### [DIRECTIONS FOR THIS TASK]
Would you return every entry below exactly as written, without its images?

### [RECORDS PROVIDED]
_ _ _ _

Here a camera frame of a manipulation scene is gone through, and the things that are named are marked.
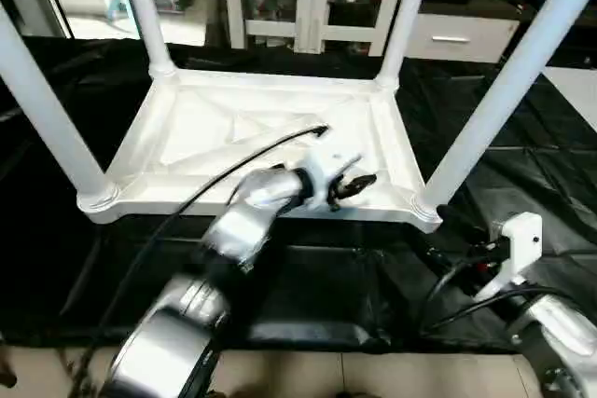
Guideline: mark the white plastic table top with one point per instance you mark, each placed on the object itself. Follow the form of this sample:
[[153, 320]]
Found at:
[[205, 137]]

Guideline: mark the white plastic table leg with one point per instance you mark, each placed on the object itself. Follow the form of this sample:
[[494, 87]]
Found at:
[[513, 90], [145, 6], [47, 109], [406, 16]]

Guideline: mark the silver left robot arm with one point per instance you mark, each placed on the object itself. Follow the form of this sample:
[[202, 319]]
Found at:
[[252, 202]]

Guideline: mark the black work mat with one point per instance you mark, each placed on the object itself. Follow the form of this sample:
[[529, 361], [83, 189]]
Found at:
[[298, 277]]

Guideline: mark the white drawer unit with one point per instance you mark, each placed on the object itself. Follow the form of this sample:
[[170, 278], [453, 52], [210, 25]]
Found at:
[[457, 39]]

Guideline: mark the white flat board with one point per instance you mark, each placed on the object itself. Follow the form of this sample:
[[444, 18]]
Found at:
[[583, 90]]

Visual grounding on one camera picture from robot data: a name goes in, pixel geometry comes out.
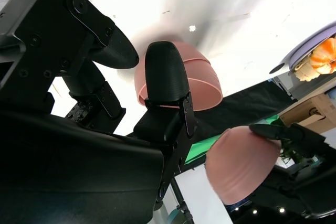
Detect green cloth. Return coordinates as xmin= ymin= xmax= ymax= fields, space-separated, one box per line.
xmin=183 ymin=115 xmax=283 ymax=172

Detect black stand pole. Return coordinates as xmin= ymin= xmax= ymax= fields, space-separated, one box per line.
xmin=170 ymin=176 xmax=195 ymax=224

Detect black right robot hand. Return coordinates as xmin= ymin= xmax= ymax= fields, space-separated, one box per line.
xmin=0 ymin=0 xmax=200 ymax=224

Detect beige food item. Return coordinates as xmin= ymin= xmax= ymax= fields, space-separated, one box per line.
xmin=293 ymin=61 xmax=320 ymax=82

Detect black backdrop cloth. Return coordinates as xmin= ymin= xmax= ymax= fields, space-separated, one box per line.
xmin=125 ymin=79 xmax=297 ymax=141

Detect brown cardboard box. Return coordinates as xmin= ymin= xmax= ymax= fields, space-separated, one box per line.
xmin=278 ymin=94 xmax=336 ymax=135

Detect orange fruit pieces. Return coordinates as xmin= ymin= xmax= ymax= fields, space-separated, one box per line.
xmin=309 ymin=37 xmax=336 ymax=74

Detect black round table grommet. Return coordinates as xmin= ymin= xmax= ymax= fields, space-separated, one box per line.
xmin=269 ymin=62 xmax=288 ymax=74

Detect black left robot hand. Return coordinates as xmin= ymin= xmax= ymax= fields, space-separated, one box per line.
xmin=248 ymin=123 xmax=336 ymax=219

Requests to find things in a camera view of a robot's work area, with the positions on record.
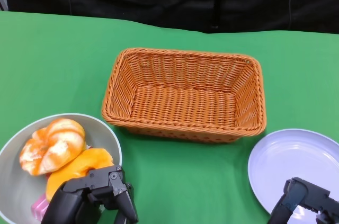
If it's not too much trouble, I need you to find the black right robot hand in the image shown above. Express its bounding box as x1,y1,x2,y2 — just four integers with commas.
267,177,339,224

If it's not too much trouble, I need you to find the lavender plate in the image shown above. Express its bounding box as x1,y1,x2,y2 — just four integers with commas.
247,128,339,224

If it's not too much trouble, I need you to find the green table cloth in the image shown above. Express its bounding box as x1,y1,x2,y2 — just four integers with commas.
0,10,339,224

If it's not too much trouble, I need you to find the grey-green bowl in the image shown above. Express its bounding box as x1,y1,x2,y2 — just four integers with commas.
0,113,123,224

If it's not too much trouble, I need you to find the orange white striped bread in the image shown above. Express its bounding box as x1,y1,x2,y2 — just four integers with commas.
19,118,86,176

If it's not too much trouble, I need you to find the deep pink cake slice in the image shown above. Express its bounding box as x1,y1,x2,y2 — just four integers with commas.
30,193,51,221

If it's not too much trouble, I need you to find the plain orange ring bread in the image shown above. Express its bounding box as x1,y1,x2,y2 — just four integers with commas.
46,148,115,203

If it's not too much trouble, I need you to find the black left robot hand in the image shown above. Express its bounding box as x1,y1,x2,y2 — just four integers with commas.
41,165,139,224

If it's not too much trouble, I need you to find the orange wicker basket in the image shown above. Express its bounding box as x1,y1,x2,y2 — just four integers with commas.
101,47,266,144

_ _ _ _

### [RESPONSE AREA]
Here a camera frame of a manipulation scene is gone through, and the things that are named are marked.
Guideline: mark the white plastic table top with one point per instance you mark, each placed on the object itself. Follow the form of this sample:
[[153, 320]]
Found at:
[[205, 137]]

Guideline: mark the white plastic table leg with one point per instance you mark, each placed on the object itself. Follow the form of this sample:
[[494, 87]]
Found at:
[[513, 90], [145, 6], [47, 109], [406, 16]]

Guideline: mark the silver left robot arm with one point per instance you mark, each placed on the object itself. Follow the form of this sample:
[[202, 319]]
Found at:
[[252, 202]]

Guideline: mark the black work mat with one point per instance you mark, each placed on the object itself. Follow the form of this sample:
[[529, 361], [83, 189]]
Found at:
[[298, 277]]

Guideline: mark the white drawer unit with one point per instance you mark, each placed on the object itself. Follow the form of this sample:
[[170, 278], [453, 52], [210, 25]]
Found at:
[[457, 39]]

Guideline: mark the white flat board with one point per instance you mark, each placed on the object itself. Follow the form of this sample:
[[444, 18]]
Found at:
[[583, 90]]

Visual grounding on one camera picture from robot data: a name goes in, pixel geometry comes out.
Detect green cloth. Return coordinates as xmin= ymin= xmax= ymax= fields, space-separated, one box per line.
xmin=183 ymin=115 xmax=283 ymax=172

Detect black stand pole. Return coordinates as xmin= ymin= xmax= ymax= fields, space-separated, one box per line.
xmin=170 ymin=176 xmax=195 ymax=224

Detect black right robot hand. Return coordinates as xmin= ymin= xmax= ymax= fields, space-separated, one box per line.
xmin=0 ymin=0 xmax=200 ymax=224

Detect beige food item. Return coordinates as xmin= ymin= xmax= ymax= fields, space-separated, one box per line.
xmin=293 ymin=61 xmax=320 ymax=82

Detect black backdrop cloth. Return coordinates as xmin= ymin= xmax= ymax= fields, space-separated, one box per line.
xmin=125 ymin=79 xmax=297 ymax=141

Detect brown cardboard box. Return coordinates as xmin= ymin= xmax= ymax= fields, space-separated, one box per line.
xmin=278 ymin=94 xmax=336 ymax=135

Detect orange fruit pieces. Return coordinates as xmin= ymin= xmax= ymax= fields, space-separated, one box per line.
xmin=309 ymin=37 xmax=336 ymax=74

Detect black round table grommet. Return coordinates as xmin= ymin= xmax= ymax= fields, space-separated, one box per line.
xmin=269 ymin=62 xmax=288 ymax=74

Detect black left robot hand. Return coordinates as xmin= ymin= xmax= ymax= fields, space-separated, one box per line.
xmin=248 ymin=123 xmax=336 ymax=219

Requests to find things in a camera view of a robot's work area, with the positions on record.
If it's not too much trouble, I need you to find the black right robot hand in the image shown above. Express its bounding box as x1,y1,x2,y2 — just four integers with commas.
267,177,339,224

If it's not too much trouble, I need you to find the lavender plate in the image shown above. Express its bounding box as x1,y1,x2,y2 — just four integers with commas.
247,128,339,224

If it's not too much trouble, I need you to find the green table cloth in the image shown above. Express its bounding box as x1,y1,x2,y2 — just four integers with commas.
0,10,339,224

If it's not too much trouble, I need you to find the grey-green bowl in the image shown above. Express its bounding box as x1,y1,x2,y2 — just four integers with commas.
0,113,123,224

If it's not too much trouble, I need you to find the orange white striped bread in the image shown above. Express its bounding box as x1,y1,x2,y2 — just four integers with commas.
19,118,86,176

If it's not too much trouble, I need you to find the deep pink cake slice in the image shown above. Express its bounding box as x1,y1,x2,y2 — just four integers with commas.
30,193,51,221

If it's not too much trouble, I need you to find the plain orange ring bread in the image shown above. Express its bounding box as x1,y1,x2,y2 — just four integers with commas.
46,148,115,203

If it's not too much trouble, I need you to find the black left robot hand in the image shown above. Express its bounding box as x1,y1,x2,y2 — just four integers with commas.
41,165,139,224

If it's not too much trouble, I need you to find the orange wicker basket in the image shown above. Express its bounding box as x1,y1,x2,y2 — just four integers with commas.
101,47,266,144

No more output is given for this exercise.